The original designer should have the right to maintain control over their IP, but at their discretion they could certainly find some way to compensate a good repeat customer who provides constructive feedback, ideas and re-usable mods – I’m sure a lot of vendors do this already, through discounts and access to beta fonts.
> would that constitute 20:80 ownership?
It's not percentages, it's more like a set - I mean of people who have a say in the use of the end-result. I agree it's not very slick, but ignoring the "rights"* of people who make some contribution is unfair.

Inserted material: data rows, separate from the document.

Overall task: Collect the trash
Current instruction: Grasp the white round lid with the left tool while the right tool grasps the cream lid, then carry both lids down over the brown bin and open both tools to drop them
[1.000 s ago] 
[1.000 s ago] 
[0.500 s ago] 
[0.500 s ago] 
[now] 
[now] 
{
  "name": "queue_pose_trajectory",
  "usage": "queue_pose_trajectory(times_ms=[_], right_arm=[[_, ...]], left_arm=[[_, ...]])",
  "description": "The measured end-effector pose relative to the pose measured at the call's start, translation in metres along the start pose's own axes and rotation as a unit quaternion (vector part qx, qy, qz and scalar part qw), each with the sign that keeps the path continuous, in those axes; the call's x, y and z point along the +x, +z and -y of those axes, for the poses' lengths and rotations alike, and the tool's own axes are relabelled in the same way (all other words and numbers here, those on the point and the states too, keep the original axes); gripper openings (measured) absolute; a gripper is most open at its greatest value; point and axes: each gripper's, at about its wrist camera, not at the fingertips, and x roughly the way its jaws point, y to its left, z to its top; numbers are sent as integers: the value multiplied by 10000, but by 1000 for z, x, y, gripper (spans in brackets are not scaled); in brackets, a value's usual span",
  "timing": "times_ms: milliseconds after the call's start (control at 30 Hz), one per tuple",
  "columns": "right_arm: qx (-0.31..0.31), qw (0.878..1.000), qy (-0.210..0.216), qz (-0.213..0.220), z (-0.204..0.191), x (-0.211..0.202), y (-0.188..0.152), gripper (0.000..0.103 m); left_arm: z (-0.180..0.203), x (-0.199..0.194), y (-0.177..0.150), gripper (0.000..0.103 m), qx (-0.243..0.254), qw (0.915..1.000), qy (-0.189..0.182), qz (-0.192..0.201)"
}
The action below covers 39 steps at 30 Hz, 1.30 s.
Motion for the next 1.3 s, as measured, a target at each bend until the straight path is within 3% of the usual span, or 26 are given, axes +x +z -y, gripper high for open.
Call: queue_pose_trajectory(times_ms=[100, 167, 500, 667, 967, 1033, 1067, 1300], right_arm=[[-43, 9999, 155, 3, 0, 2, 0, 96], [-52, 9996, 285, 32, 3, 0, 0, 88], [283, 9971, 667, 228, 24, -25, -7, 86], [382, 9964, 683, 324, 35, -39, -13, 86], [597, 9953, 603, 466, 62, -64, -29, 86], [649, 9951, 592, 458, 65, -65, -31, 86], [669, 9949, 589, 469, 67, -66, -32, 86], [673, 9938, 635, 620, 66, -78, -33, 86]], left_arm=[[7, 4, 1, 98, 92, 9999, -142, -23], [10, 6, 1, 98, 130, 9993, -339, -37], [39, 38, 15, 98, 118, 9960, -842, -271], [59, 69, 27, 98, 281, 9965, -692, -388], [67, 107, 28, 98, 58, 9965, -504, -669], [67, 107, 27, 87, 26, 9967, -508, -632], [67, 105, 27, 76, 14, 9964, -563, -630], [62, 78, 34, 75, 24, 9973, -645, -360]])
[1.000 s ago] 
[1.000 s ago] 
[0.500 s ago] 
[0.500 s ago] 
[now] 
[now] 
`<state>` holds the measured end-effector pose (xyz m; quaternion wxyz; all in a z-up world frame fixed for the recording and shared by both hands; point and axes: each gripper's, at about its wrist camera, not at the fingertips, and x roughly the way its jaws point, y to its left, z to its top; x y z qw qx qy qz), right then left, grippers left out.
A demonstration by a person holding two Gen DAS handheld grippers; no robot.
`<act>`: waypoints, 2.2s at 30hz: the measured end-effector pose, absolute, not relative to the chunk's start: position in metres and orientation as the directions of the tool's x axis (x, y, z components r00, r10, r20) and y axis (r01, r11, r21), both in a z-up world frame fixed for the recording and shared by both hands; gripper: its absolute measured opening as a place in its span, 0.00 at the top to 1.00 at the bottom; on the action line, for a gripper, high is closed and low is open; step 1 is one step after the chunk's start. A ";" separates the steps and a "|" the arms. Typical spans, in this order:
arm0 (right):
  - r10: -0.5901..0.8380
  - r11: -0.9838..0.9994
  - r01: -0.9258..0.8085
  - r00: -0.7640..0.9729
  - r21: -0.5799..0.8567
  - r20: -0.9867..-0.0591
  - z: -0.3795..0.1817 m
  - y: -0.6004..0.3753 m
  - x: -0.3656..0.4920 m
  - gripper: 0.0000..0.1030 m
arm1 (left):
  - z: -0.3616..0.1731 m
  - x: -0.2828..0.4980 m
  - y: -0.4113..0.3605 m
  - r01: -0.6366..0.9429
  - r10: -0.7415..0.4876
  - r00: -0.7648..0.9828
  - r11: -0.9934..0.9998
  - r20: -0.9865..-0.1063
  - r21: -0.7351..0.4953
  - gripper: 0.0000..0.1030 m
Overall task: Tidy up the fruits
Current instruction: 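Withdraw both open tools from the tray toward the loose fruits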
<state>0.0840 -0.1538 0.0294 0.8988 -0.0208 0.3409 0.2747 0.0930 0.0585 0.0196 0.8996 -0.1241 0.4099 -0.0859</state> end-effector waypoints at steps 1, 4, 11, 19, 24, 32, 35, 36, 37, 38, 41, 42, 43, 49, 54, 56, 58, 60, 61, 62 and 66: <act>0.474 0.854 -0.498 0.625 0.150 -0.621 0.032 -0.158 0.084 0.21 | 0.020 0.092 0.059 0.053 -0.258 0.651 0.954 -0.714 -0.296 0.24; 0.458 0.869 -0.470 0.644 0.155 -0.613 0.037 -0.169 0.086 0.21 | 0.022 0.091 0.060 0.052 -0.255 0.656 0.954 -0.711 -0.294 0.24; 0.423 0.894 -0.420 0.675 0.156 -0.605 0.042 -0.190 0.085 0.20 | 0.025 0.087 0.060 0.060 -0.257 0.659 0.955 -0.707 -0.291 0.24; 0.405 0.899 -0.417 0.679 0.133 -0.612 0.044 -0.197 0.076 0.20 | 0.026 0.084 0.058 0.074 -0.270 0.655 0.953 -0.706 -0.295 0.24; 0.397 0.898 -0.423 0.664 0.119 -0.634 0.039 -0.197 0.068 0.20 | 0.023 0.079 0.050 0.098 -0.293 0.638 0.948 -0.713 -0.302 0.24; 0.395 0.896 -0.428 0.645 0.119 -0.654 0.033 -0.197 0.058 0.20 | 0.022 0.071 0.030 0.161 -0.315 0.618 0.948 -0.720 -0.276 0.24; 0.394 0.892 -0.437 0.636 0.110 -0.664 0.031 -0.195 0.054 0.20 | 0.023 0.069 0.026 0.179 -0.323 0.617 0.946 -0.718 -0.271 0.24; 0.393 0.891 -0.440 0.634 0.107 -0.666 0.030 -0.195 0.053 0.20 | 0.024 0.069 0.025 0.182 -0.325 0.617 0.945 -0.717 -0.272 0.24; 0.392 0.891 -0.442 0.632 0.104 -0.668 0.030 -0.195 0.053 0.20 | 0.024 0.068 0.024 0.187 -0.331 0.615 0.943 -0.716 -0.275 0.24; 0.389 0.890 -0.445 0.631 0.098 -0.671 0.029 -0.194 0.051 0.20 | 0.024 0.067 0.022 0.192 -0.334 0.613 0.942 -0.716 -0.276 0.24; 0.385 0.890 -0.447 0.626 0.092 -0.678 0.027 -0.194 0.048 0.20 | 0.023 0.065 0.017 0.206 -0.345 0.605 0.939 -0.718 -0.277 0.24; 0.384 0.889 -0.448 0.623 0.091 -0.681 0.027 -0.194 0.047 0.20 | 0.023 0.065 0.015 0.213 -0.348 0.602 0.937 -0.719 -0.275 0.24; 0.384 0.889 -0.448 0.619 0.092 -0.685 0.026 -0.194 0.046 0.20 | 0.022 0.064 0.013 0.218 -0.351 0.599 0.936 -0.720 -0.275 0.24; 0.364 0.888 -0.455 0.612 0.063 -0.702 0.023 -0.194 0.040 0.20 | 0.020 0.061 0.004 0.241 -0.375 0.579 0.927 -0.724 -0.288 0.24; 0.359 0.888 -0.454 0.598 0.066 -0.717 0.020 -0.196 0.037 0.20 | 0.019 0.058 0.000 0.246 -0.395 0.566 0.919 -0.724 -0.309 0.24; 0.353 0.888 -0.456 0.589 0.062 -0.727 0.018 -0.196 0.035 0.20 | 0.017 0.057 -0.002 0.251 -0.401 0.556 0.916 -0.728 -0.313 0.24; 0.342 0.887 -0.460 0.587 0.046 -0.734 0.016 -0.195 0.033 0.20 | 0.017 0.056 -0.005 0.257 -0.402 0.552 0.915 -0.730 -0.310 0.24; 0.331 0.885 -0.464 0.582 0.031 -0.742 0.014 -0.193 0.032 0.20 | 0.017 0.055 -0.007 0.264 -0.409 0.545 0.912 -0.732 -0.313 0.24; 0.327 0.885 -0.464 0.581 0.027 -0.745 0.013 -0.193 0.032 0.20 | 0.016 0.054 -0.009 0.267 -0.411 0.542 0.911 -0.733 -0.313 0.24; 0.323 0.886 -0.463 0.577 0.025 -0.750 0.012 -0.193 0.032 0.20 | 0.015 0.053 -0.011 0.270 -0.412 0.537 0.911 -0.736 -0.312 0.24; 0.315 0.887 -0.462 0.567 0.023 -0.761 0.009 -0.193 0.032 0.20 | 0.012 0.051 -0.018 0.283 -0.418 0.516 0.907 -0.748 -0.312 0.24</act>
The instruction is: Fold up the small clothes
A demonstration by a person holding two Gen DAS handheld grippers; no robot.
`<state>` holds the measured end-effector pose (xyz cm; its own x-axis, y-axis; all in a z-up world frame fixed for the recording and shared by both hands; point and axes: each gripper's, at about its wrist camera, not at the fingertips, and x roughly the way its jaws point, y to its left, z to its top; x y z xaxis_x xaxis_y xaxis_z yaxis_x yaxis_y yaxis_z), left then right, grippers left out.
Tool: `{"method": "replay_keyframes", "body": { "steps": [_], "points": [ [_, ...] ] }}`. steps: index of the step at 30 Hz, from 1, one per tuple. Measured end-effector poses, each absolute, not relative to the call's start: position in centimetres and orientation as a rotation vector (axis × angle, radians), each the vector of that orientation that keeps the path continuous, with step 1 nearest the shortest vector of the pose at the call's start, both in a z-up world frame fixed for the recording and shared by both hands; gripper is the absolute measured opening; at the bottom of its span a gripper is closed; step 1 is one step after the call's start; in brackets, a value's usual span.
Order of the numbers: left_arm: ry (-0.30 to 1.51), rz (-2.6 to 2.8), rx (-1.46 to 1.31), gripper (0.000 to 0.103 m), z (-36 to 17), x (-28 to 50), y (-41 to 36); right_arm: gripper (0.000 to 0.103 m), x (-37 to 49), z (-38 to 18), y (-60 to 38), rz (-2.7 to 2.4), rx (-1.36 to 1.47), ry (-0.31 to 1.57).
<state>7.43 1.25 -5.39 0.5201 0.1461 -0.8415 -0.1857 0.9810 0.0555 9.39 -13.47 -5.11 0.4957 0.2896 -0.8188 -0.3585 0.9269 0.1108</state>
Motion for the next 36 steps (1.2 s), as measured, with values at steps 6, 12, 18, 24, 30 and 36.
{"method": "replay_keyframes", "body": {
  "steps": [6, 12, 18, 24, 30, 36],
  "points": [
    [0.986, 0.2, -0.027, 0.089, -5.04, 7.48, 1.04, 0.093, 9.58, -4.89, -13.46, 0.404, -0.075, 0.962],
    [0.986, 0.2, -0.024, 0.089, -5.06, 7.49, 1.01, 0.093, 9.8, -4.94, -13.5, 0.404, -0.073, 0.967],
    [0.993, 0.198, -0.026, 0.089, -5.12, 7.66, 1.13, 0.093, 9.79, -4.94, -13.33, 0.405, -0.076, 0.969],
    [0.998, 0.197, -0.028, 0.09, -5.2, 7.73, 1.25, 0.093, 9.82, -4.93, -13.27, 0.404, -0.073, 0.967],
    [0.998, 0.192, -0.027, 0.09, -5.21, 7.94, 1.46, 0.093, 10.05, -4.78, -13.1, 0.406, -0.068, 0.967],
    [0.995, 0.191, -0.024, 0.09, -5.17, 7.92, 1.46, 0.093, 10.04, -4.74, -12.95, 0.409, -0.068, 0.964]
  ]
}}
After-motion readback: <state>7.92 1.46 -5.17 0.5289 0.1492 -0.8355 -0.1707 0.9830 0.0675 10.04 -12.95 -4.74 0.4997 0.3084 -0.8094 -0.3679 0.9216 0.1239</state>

I guess this all goes back to the idea of Original Contribution, where I for one think ANY font owes something to other people - and the fact that some of them are dead does not make it OK in my mind. I'm not saying fonts are public property, but I am saying we're all living on the same planet, and a font designer shouldn't belittle the value of somebody who pays money for his stuff and is interested enough to try to improve it (even if the original designers thinks it's not an improvement).
* Quotes because I don't like the usual meaning of the term, I just couldn't find a better one right now.
> I’m happy to report that several foundries are seriously
> considering what I had to say. That is not to say that
> anything will happen, but it is nice to know they understood
> what I was suggesting. [...] At that very moment I realized
> I was about to tell the industry how to run their business
> models. Talk about sudden added pressure.
Can you, or anyone who attended it, give a summary of the
ATypI EULA discussion? Was there any progress compared to
the TypeCon discussion?
A curious Karsten
It wasn't a discussion so much as several different talks about different aspects. For myself, I basically talked to the foundries from a designers point of view telling them what designers -- those of us whom are conscientious license our type -- really need in a useful EULA.